En Belgique, un homme a été victime d’une arnaque sentimentale en ligne, se croyant en relation amoureuse avec la chanteuse Céline Dion. Il a perdu plus de 10 000 euros en cartes-cadeaux, convaincu de soutenir l’artiste contre un réseau de cybercriminalité, rapporte TopTribune.
Se croire aimé d’une star peut coûter une fortune. Cet individu a épuisé toutes ses économies en pensant venir en aide à Céline Dion, face à un vaste réseau d’escrocs. La situation a atteint son paroxysme le jour du Réveillon 2025, lorsque sa fille Karla a partagé que son père, persuadé qu’un taxi l’emmènerait à un jet privé affrété par la chanteuse, a attendu désespérément sans qu’aucun service ne vienne le chercher.

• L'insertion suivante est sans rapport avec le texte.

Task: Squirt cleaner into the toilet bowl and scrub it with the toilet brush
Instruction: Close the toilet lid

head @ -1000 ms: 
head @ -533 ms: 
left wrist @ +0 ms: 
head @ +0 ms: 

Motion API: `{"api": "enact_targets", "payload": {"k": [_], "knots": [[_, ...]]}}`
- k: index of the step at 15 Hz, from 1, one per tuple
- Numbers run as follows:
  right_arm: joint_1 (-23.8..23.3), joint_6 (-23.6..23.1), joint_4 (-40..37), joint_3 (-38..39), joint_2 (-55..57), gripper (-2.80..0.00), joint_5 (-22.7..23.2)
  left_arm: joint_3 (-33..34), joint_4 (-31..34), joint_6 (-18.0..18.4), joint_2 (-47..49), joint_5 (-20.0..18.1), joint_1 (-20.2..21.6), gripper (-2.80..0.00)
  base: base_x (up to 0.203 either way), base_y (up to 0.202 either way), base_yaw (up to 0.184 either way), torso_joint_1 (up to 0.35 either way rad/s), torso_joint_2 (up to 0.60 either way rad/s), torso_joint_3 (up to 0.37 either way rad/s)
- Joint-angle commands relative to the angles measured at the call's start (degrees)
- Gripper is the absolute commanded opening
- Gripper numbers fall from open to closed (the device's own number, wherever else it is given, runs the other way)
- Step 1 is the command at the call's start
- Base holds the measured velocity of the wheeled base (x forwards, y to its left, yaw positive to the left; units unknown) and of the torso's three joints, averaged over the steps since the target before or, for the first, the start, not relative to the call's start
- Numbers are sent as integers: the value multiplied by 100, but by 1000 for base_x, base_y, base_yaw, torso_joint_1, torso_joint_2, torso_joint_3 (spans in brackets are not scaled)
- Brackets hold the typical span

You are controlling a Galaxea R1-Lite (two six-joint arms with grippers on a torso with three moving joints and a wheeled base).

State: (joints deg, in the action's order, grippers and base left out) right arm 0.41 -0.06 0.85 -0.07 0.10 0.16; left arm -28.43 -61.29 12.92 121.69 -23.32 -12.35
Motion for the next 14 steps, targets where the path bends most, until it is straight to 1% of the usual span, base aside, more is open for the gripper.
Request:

Le piège d’un faux jet privé
Toutefois, la victime persiste à croire à sa mission, persuadé d’aider financièrement Céline Dion. Selon lui, il devrait souvent venir à son secours car son équipe de management contrôlerait ses finances, la laissant régulièrement sans ressources. Pour cela, il achète des cartes-cadeaux de 200 à 300 euros chez Carrefour et envoie les codes à travers leur messagerie. À ce jour, il aurait dépensé au moins 10 000 euros.
Cette escroquerie, communément désignée sous le terme de lovescamming, a des conséquences dévastatrices pour les familles. Au-delà des pertes financières, la victime envoie également des photos, des adresses et des anecdotes sur ses proches. « Résultat, nous ne nous sentons plus en sécurité », déclare Karla, inquiète pour la sécurité de sa famille.

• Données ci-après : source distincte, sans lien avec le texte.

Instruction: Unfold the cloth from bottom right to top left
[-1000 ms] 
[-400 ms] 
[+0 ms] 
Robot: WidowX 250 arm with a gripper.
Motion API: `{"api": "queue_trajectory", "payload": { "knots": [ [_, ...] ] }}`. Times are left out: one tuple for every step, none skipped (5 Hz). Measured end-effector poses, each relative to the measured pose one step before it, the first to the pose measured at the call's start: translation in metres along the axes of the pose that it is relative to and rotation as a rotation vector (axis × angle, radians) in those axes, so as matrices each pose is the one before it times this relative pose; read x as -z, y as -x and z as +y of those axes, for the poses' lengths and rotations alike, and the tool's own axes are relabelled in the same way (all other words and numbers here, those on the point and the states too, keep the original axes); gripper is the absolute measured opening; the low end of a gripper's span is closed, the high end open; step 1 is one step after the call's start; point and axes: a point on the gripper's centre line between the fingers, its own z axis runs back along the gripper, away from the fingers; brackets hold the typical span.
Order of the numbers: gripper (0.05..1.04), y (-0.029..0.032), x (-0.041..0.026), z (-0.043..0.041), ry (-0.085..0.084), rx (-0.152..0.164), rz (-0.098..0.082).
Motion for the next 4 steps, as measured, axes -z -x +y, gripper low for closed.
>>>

Emprise, honte et « coût irrécupérable »
Selon Catherine Van de Heyning, procureure du Roi dans la section de cybercriminalité d’Anvers, ce phénomène est largement sous-évalué : « Beaucoup de situations ne sont jamais signalées, car les gens ont honte. » Elle souligne également le mécanisme psychologique du « coût irrécupérable », où accepter d’avoir été dupé est plus difficile que de continuer à investir : « Je persiste à investir dans une cause perdue simplement parce que j’y ai déjà consacré beaucoup de temps, d’argent ou d’énergie. »
Face à cette emprise psychologique, la fermeture des comptes bancaires s’avère souvent être le dernier recours pour freiner l’hémorragie financière.